Мой священник поднял мою правую руку и повернул ее ладонью вверх, словно собирался предсказывать мне судьбу. Другой рукой он забрался в свободные складки своего дхотти. Когда он вынул оттуда руку, в ней блеснула острая сталь.
Главный священник приложился лбом к поднятой ступне богини. Голос его звучал очень тихо:
«Богине будет приятно получить вашу плоть с кровью».
Все остальные священники двигались синхронно… По нашим; ладоням скользнули клинки, словно капалики, строгали бамбук. Толстый кусок мясистой части моей ладони ровно отделился и скользнул по лезвию. Мы все судорожно вздохнули, но лишь толстяк закричал от боли.
«Ты, которая радуется жертвенному мясу, о, Великая Богиня. Прими кровь этого человека и плоть его».
Эти слова не были новыми для меня. Каждый год в октябре я слышал их во время скромного празднования Кали Пуджи в нашей деревне. Каждый бенгальский ребенок знает эту молитву. Но жертвоприношение всегда было лишь символическим. Ни разу не видел я, чтобы брахман поднимал в руке розовый кусок моего мяса, а затем наклонялся, чтобы вложить его в зияющий рот трупа.
Затем примирительно улыбающийся человечек напротив меня взял мою пораненную руку и повернул ее ладонью вниз. Капалики в темноте позади нас начали абсолютно слаженно распевать священнейшие из мантр Гайатри, в то время как темные капли медленно и увесисто падали на белую кожу утопленника перед моими коленями.
Мантра закончилась, и мой банкир-священник ловко достал из своих одежд белую тряпку и перевязал мне руку.

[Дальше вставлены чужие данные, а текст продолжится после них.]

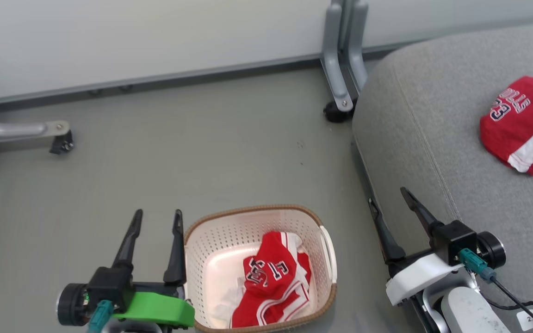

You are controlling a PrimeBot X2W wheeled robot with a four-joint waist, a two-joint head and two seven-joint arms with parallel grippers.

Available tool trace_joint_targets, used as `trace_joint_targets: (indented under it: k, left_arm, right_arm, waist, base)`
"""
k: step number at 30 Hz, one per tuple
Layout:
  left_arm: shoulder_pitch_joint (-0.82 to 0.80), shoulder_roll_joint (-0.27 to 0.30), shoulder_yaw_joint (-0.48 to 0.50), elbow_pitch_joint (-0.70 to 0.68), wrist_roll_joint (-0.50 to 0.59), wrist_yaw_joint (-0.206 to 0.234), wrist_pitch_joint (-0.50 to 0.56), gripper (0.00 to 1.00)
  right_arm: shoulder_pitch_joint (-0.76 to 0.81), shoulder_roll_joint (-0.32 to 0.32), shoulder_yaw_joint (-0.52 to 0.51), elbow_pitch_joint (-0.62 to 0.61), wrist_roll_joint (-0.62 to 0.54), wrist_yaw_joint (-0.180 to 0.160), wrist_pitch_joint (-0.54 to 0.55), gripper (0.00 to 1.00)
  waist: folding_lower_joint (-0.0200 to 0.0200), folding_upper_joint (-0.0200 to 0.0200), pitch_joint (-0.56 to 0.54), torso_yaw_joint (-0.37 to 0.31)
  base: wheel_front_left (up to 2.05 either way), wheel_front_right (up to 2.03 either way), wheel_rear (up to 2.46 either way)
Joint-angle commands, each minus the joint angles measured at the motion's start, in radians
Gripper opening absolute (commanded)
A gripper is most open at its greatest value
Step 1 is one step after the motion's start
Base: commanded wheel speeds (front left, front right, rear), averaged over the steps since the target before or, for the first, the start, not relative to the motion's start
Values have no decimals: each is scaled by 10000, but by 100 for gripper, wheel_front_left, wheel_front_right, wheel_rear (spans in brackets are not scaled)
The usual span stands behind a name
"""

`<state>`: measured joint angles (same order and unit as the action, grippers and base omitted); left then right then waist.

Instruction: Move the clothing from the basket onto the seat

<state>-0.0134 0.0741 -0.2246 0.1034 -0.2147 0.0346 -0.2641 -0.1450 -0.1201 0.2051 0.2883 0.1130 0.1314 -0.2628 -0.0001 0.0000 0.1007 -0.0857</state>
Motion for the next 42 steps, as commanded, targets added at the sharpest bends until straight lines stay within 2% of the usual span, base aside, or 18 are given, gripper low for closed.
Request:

Я молился богине о скорейшем завершении церемонии. Внезапно нахлынули тошнота и слабость. Руки у меня, затряслись, и я испугался потерять сознание. Толстяк через три человека от меня лишился чувств и повалился на холодную грудь беззубой старухи, которую он принес. Священник, не обратив на него внимания, удалился в темноту вместе с остальными.
Прошу тебя, богиня, пусть это закончится, молился я.
Но оно не заканчивалось. Пока.
Первый брахман поднял голову от ступни жаграта и повернулся к нам. Он медленно обошел наш полукруг, словно осматривая тела, принесенные нами в качестве жертв. Передо мной он задержался. Я не мог поднять глаз чтобы встретиться с ним взглядом. Я не сомневался, что труп утопленника будет сочтен негодным. Даже сейчас я ощущал вонь речного ила и гниения, словно из его утробы исходило дурное дыхание. Но через секунду священник в тишине двинулся дальше. Осмотрев жертву Санджая, он пошел дальше, вдоль линии.
Я украдкой скосил глаза, чтобы увидеть, как священник босой ногой грубо сталкивает тушу толстяка с его холодной подушки. Выскочил другой капалика и торопливо поставил детский череп обратно на ввалившийся живот трупа. Толстяк лежал без сознания рядом со своей каргой. Они напоминали невероятных любовников, вырванных из объятий друг дружки. Мало кто из нас сомневался в том, чья голова будет свисать следующей в руке темной богини.
Справиться со своей дрожью мне удалось лишь к тому моменту, когда передо мной снова возник священник. На этот раз он щелкнул пальцами, и к нему подошли трое капаликов. Я ощутил почти отчаянное желание Санджая отодвинуться от меня подальше. Сам я мало что чувствовал. Великий холод растекался по моему телу; охлаждая мои трепещущие руки, уничтожая мой страх и опустошая мой рассудок. Я мог бы громко рассмеяться, когда капалики наклонились ко мне. Но предпочел этого не делать.
Нежно, почти с любовью, они подняли раздувшуюся кучу, которая была трупом, и отнесли ее к плите у ног идола. Затем они жестом пригласили меня присоединиться к ним.
Последующие несколько минут остались в моей памяти точно обрывки снов. Я помню, как вместе с капаликами опустился на колени перед бесформенным мертвецом. Кажется, мы декламировали Пуруша-Сукту из десятой мандалы «Ригведы». Остальные вышли из теней, неся ведра с водой, чтобы обмыть разлагающуюся плоть моего приношения. Помню, мне показалась смешной мысль обмыть того, который уже и так столько времени пролежал в воде. Я не смеялся.
Главный священник вынул травинку, все еще помеченную запекшейся кровью, решившей накануне судьбу юного кандидата. Священник макнул былинку в чашу с черной сажей и нарисовал полуокружности над отверстиями, которые когда-то были глазами трупа, смотревшими на мир. Мне приходилось видеть схожие священные знаки, и снова я поборол в себе желание хихикнуть, сообразив, что так, должно быть, обозначаются веки. Во время церемоний в нашей деревне глаза традиционно рисовались глиной.